Birden öksürük sesi gelince kafami kaldırdım. Karşımda kızarmış bir Zeynep beklemiyordum açıkçası. Hemen şu doldurup icirdim
"Iyi misin? Zeynep, ne oldu?" Arkasından yavaş yavaş vuruyordum. Öksürmesi kesilince suyundan yudumladi ve konuştu.
"Iyiyim iyiyim. Sadece bir anda duyunca değişik oldu."
"Değişik olan ne zeynep, biz evliyiz." Güzel gözlümün gözlerindeki duygu endişemiydi?

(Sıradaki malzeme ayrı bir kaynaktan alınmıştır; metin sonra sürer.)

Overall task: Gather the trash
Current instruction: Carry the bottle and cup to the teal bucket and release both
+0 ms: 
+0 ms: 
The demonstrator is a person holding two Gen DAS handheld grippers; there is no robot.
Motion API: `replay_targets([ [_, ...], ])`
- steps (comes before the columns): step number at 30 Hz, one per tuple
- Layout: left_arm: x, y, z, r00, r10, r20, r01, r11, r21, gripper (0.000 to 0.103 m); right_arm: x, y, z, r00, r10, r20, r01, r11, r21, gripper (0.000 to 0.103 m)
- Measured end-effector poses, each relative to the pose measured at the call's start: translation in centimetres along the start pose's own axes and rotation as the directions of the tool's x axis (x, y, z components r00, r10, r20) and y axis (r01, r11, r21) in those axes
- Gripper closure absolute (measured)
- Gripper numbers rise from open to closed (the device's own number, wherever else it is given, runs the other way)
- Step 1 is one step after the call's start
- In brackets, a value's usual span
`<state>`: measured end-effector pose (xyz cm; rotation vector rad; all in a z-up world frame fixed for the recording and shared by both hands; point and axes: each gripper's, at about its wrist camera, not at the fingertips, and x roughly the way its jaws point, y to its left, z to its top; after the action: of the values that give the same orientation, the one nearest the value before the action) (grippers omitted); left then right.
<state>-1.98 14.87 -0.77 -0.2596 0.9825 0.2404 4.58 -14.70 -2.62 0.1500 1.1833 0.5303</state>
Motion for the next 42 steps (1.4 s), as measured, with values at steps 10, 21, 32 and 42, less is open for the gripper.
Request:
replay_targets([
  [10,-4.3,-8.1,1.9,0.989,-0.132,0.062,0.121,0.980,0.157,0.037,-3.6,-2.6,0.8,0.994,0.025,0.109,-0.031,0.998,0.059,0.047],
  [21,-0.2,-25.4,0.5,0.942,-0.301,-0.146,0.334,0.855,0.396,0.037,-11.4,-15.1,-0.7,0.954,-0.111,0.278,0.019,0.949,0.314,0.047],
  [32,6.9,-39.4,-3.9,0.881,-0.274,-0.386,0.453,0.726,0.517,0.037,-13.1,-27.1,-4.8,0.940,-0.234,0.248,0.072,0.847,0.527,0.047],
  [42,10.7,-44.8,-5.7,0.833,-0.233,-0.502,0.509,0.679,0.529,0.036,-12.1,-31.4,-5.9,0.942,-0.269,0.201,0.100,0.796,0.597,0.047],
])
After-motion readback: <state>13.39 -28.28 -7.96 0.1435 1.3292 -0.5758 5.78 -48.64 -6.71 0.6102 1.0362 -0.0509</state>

Duyacağım şeyden korkarak da olsa sormam lazımdı.
"Zeynep, benimle çıkar için evlenmediğini düşünüyorum, yanlışmıyım?" Anında ayaklanıp itiraz etmeye başladı, onun telaşı beni mutlu etmişti.
"Hayır hayır. Sakin böyle bi şey düşünme. Eğer böyle bi şey olsa ha senle evlenmişim ha o adamla ne fark eder ki? Ben sev..." Ayaklanıp karşısına gittim ve gözlerine bakıp,
"Sen ney?"
"Ben sevdiğim biriyle evlenmek istedim."
"Biri? Biri diye biri yok burda Zeynep hanım."
"Sevdiğim adamla, sevdiğim adamımla evlenmek istedim." Duyduklarıma memnun olmuş meleğime yaklaşırken geri çekildi.
"O zaman sorun ne?"
"Şey... Beni yanlış anlama ama Allah katında sana ait değilim ve bu yüz..."
"Ahh be kızım, benim gözüm senden başkasını mı görüyo, senden başkasını mı hatırlıyor. Neden söylemedin ki daha önce simdi ne güzel..." cümlemi tamamlamadan Zeynepden omzuma şamar yemiştim ilk azarimi da yiyecektim.
"Farhan düşündüğün şeye bak. "
"Ne ya, ben yeni evlenmis bir adamım, düşüncem tabi."
"Farhan!" Diye uyarır bir tonda ismimi duymuştum. En iyisi sussam iyi olcakti.